### [Goal of the exercise]
Print every record below exactly as written.

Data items

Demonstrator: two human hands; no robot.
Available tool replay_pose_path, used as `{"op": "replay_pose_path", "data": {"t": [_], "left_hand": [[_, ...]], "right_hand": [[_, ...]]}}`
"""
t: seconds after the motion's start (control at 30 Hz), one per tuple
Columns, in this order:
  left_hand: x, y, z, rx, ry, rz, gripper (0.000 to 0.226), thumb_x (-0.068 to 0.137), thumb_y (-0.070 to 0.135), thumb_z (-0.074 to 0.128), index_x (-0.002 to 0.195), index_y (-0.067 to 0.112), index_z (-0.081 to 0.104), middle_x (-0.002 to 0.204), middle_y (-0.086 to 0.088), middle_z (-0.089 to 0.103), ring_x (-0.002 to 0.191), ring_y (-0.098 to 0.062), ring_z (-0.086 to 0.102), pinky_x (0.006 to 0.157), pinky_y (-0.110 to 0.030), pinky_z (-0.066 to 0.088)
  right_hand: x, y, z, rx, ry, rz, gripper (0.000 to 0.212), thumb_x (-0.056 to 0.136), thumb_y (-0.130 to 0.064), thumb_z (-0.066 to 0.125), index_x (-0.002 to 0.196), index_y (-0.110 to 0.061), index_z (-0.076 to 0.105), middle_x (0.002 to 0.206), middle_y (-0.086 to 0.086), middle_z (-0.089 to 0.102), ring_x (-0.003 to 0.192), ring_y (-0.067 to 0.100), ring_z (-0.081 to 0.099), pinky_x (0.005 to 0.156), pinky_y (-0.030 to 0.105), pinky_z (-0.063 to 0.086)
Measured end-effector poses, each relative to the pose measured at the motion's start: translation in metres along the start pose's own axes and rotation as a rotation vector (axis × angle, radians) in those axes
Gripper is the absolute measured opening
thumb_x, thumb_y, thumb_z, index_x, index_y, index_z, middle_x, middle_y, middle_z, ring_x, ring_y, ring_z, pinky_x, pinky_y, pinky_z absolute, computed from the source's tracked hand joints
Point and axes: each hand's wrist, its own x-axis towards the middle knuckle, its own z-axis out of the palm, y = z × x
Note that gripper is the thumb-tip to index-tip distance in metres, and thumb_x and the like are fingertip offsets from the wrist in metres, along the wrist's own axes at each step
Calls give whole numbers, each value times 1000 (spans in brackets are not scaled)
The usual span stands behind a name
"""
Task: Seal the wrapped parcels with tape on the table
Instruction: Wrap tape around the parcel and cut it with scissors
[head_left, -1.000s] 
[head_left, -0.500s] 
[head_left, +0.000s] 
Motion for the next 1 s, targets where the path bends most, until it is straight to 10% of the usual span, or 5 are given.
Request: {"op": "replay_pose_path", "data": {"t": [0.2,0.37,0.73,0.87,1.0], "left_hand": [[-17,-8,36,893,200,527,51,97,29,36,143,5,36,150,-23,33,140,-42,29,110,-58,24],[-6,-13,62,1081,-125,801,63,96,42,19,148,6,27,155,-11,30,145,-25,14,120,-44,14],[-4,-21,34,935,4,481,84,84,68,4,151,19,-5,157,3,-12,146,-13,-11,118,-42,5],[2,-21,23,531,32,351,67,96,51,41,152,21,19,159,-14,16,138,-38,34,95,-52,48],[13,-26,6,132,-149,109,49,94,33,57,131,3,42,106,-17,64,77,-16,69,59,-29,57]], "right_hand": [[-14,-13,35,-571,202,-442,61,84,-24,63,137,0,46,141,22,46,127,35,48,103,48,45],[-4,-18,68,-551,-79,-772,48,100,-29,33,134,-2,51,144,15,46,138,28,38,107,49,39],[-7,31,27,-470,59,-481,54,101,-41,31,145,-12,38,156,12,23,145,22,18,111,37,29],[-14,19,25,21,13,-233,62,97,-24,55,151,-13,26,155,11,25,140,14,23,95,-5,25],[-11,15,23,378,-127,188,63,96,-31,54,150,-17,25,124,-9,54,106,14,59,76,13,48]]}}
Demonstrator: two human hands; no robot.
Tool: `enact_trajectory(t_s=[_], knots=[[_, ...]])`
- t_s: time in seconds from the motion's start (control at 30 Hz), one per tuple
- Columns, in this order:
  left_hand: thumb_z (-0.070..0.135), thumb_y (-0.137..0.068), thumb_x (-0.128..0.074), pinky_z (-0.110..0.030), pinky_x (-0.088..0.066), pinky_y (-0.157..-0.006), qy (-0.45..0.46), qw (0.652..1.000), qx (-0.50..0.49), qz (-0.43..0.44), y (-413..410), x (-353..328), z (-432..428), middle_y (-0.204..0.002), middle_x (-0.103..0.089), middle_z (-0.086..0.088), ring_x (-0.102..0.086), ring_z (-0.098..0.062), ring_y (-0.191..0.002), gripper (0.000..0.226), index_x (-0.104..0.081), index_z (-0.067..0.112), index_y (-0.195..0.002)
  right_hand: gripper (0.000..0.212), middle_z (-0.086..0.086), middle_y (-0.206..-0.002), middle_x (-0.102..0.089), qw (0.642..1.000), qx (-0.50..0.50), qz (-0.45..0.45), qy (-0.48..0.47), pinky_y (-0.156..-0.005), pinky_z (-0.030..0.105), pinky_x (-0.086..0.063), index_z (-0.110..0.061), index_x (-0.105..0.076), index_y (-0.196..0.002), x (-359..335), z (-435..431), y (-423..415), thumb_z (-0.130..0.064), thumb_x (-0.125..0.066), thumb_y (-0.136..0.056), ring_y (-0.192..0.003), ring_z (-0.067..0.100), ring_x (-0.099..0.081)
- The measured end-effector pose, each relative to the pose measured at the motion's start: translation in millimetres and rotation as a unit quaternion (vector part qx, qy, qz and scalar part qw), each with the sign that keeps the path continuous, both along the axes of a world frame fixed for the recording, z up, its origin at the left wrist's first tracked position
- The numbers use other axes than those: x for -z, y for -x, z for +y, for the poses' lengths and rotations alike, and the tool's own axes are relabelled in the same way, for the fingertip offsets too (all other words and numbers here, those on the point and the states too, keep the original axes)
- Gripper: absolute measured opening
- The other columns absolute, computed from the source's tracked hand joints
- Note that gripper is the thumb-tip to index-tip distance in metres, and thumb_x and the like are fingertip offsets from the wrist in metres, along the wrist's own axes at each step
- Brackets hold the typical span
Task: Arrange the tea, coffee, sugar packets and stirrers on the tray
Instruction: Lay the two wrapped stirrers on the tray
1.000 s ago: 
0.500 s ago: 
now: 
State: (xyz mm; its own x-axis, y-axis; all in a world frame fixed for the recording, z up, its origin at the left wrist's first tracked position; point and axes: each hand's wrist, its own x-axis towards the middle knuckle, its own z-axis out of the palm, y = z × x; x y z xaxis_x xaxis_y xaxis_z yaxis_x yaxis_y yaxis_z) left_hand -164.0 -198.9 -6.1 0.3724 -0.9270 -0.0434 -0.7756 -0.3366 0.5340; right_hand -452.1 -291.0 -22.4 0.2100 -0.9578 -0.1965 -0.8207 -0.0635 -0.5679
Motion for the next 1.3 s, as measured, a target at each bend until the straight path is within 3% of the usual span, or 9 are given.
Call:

### [Solution for this problem]
Demonstrator: two human hands; no robot.
Available tool replay_pose_path, used as `{"op": "replay_pose_path", "data": {"t": [_], "left_hand": [[_, ...]], "right_hand": [[_, ...]]}}`
"""
t: seconds after the motion's start (control at 30 Hz), one per tuple
Columns, in this order:
  left_hand: x, y, z, rx, ry, rz, gripper (0.000 to 0.226), thumb_x (-0.068 to 0.137), thumb_y (-0.070 to 0.135), thumb_z (-0.074 to 0.128), index_x (-0.002 to 0.195), index_y (-0.067 to 0.112), index_z (-0.081 to 0.104), middle_x (-0.002 to 0.204), middle_y (-0.086 to 0.088), middle_z (-0.089 to 0.103), ring_x (-0.002 to 0.191), ring_y (-0.098 to 0.062), ring_z (-0.086 to 0.102), pinky_x (0.006 to 0.157), pinky_y (-0.110 to 0.030), pinky_z (-0.066 to 0.088)
  right_hand: x, y, z, rx, ry, rz, gripper (0.000 to 0.212), thumb_x (-0.056 to 0.136), thumb_y (-0.130 to 0.064), thumb_z (-0.066 to 0.125), index_x (-0.002 to 0.196), index_y (-0.110 to 0.061), index_z (-0.076 to 0.105), middle_x (0.002 to 0.206), middle_y (-0.086 to 0.086), middle_z (-0.089 to 0.102), ring_x (-0.003 to 0.192), ring_y (-0.067 to 0.100), ring_z (-0.081 to 0.099), pinky_x (0.005 to 0.156), pinky_y (-0.030 to 0.105), pinky_z (-0.063 to 0.086)
Measured end-effector poses, each relative to the pose measured at the motion's start: translation in metres along the start pose's own axes and rotation as a rotation vector (axis × angle, radians) in those axes
Gripper is the absolute measured opening
thumb_x, thumb_y, thumb_z, index_x, index_y, index_z, middle_x, middle_y, middle_z, ring_x, ring_y, ring_z, pinky_x, pinky_y, pinky_z absolute, computed from the source's tracked hand joints
Point and axes: each hand's wrist, its own x-axis towards the middle knuckle, its own z-axis out of the palm, y = z × x
Note that gripper is the thumb-tip to index-tip distance in metres, and thumb_x and the like are fingertip offsets from the wrist in metres, along the wrist's own axes at each step
Calls give whole numbers, each value times 1000 (spans in brackets are not scaled)
The usual span stands behind a name
"""
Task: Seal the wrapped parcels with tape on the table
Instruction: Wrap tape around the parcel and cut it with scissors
[head_left, -1.000s] 
[head_left, -0.500s] 
[head_left, +0.000s] 
Motion for the next 1 s, targets where the path bends most, until it is straight to 10% of the usual span, or 5 are given.
Request: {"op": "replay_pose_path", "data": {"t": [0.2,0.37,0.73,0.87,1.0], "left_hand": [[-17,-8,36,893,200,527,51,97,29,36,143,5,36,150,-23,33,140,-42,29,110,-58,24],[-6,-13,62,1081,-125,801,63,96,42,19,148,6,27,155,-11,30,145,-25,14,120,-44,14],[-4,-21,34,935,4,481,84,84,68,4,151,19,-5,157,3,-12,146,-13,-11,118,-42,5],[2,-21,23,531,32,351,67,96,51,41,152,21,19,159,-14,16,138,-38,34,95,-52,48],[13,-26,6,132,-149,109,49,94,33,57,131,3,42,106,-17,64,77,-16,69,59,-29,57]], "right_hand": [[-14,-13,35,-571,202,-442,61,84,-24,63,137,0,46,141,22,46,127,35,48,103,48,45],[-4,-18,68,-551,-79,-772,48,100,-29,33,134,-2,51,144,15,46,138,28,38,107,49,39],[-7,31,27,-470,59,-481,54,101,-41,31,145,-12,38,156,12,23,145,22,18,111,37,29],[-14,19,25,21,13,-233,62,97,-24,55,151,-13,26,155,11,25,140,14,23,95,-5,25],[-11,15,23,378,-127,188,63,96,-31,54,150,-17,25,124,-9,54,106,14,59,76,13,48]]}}
Demonstrator: two human hands; no robot.
Tool: `enact_trajectory(t_s=[_], knots=[[_, ...]])`
- t_s: time in seconds from the motion's start (control at 30 Hz), one per tuple
- Columns, in this order:
  left_hand: thumb_z (-0.070..0.135), thumb_y (-0.137..0.068), thumb_x (-0.128..0.074), pinky_z (-0.110..0.030), pinky_x (-0.088..0.066), pinky_y (-0.157..-0.006), qy (-0.45..0.46), qw (0.652..1.000), qx (-0.50..0.49), qz (-0.43..0.44), y (-413..410), x (-353..328), z (-432..428), middle_y (-0.204..0.002), middle_x (-0.103..0.089), middle_z (-0.086..0.088), ring_x (-0.102..0.086), ring_z (-0.098..0.062), ring_y (-0.191..0.002), gripper (0.000..0.226), index_x (-0.104..0.081), index_z (-0.067..0.112), index_y (-0.195..0.002)
  right_hand: gripper (0.000..0.212), middle_z (-0.086..0.086), middle_y (-0.206..-0.002), middle_x (-0.102..0.089), qw (0.642..1.000), qx (-0.50..0.50), qz (-0.45..0.45), qy (-0.48..0.47), pinky_y (-0.156..-0.005), pinky_z (-0.030..0.105), pinky_x (-0.086..0.063), index_z (-0.110..0.061), index_x (-0.105..0.076), index_y (-0.196..0.002), x (-359..335), z (-435..431), y (-423..415), thumb_z (-0.130..0.064), thumb_x (-0.125..0.066), thumb_y (-0.136..0.056), ring_y (-0.192..0.003), ring_z (-0.067..0.100), ring_x (-0.099..0.081)
- The measured end-effector pose, each relative to the pose measured at the motion's start: translation in millimetres and rotation as a unit quaternion (vector part qx, qy, qz and scalar part qw), each with the sign that keeps the path continuous, both along the axes of a world frame fixed for the recording, z up, its origin at the left wrist's first tracked position
- The numbers use other axes than those: x for -z, y for -x, z for +y, for the poses' lengths and rotations alike, and the tool's own axes are relabelled in the same way, for the fingertip offsets too (all other words and numbers here, those on the point and the states too, keep the original axes)
- Gripper: absolute measured opening
- The other columns absolute, computed from the source's tracked hand joints
- Note that gripper is the thumb-tip to index-tip distance in metres, and thumb_x and the like are fingertip offsets from the wrist in metres, along the wrist's own axes at each step
- Brackets hold the typical span
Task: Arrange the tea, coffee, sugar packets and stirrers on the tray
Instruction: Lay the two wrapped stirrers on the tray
1.000 s ago: 
0.500 s ago: 
now: 
State: (xyz mm; its own x-axis, y-axis; all in a world frame fixed for the recording, z up, its origin at the left wrist's first tracked position; point and axes: each hand's wrist, its own x-axis towards the middle knuckle, its own z-axis out of the palm, y = z × x; x y z xaxis_x xaxis_y xaxis_z yaxis_x yaxis_y yaxis_z) left_hand -164.0 -198.9 -6.1 0.3724 -0.9270 -0.0434 -0.7756 -0.3366 0.5340; right_hand -452.1 -291.0 -22.4 0.2100 -0.9578 -0.1965 -0.8207 -0.0635 -0.5679
Motion for the next 1.3 s, as measured, a target at each bend until the straight path is within 3% of the usual span, or 9 are given.
Call:

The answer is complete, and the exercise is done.